First meeting of the WHO Monkeypox Emergency Committee

First meeting of the WHO emergency committee on monkeypox


WHO's Monkeypox Emergency Committee meets for the first time on Thursday to decide whether the surge in cases constitutes an international emergency, but also to make recommendations including on vaccination.

The meeting was due to start in the middle of the day, but the experts' conclusions should not be known until at least Friday.

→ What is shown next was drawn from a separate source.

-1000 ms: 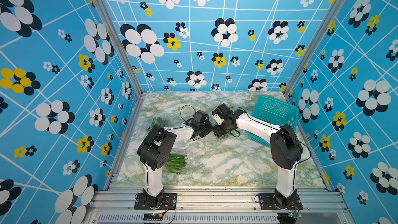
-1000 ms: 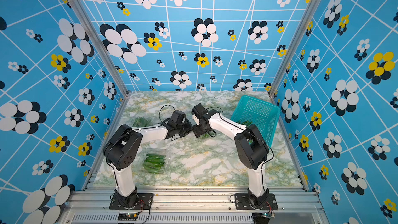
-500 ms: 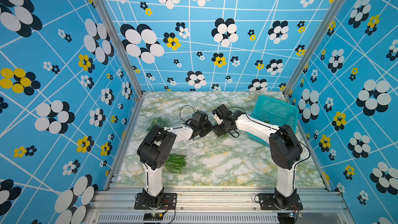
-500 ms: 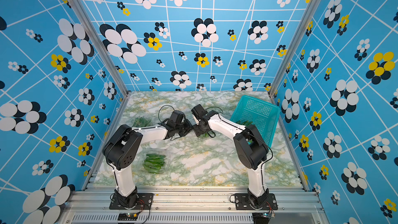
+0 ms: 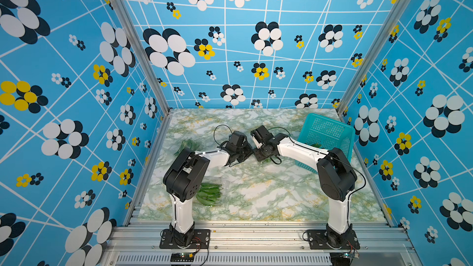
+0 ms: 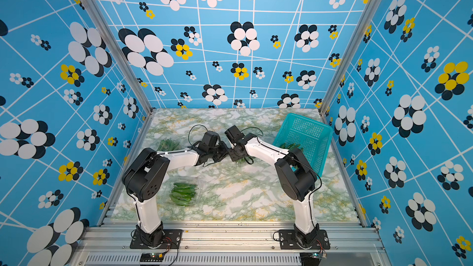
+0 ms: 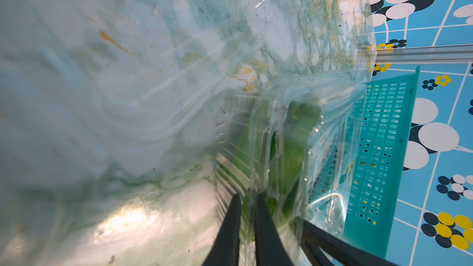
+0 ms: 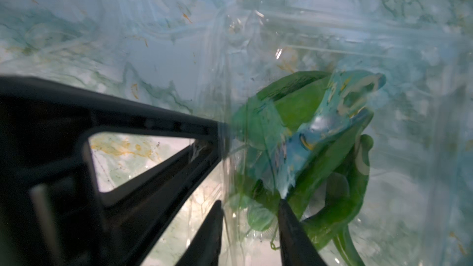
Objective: Take small green peppers out of containers
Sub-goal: Open the packing box at the center of the board.
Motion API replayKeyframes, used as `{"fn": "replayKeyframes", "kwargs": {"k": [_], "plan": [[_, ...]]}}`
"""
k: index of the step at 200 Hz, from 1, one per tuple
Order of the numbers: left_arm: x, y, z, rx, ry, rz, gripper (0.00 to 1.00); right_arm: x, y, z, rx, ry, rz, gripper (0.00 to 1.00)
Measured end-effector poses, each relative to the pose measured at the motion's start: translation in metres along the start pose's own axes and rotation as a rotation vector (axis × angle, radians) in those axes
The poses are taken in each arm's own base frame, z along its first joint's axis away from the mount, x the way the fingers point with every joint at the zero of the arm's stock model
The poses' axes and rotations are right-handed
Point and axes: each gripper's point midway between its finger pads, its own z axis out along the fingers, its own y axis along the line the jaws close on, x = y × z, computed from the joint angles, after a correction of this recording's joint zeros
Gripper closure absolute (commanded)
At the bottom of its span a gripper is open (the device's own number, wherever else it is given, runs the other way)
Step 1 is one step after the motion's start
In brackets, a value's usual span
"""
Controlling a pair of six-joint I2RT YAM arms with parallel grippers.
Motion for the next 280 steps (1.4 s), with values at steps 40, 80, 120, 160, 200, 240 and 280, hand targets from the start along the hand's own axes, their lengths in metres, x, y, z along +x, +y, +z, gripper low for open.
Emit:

An unusual upsurge in cases of monkeypox has been detected since May outside the countries of Central and West Africa where the virus usually circulates. The European region is at the center of the spread of the virus.

Known in humans since 1970, monkey pox (“monkeypox” in English) or “simian orthopoxvirosis” is a disease considered rare .

It first results in a high fever and quickly evolves into a rash, with the formation of scabs. Most often mild, it usually heals spontaneously after two to three weeks.

Faced with this global outbreak of cases, the WHO announced on June 14 that it wanted to convene an emergency committee.

“The emergency committee will advise the WHO director-general on whether the event constitutes a public health emergency of international concern”, the organization's highest level of alert , the WHO said this week.

The final decision always rests with the head of the WHO, Dr Tedros Adhanom Ghebreyesus.

If the health emergency is declared, the committee is also responsible for making recommendations “on how to better prevent and reduce the spread of disease and manage the global public health response.”

From January 1 to June 15, 2103 confirmed cases, including one death in Nigeria, were reported to WHO from 42 countries, including Africa. For its part, the WHO regional office said on Wednesday that 2746 cases had been reported as of June 21.

WHO believes that the true number of cases is likely to be higher worldwide, and considers that the virus must have already been circulating before the current outbreak without its transmission being detected.

Known in humans since 1970, monkeypox is considered much less dangerous and contagious than its cousin, the Smallpox, eradicated in 1980. It is a disease considered rare, caused by a virus transmitted to humans from infected animals.

But in the current outbreak, human-to-human transmission is at the forefront .

The majority of cases reported since May so far have been in men who have sex with men. The vast majority, however, had not traveled to African countries where the virus was endemic.

If it is not a sexually transmitted infection, transmission can occur through close contact such as a sexual relationship.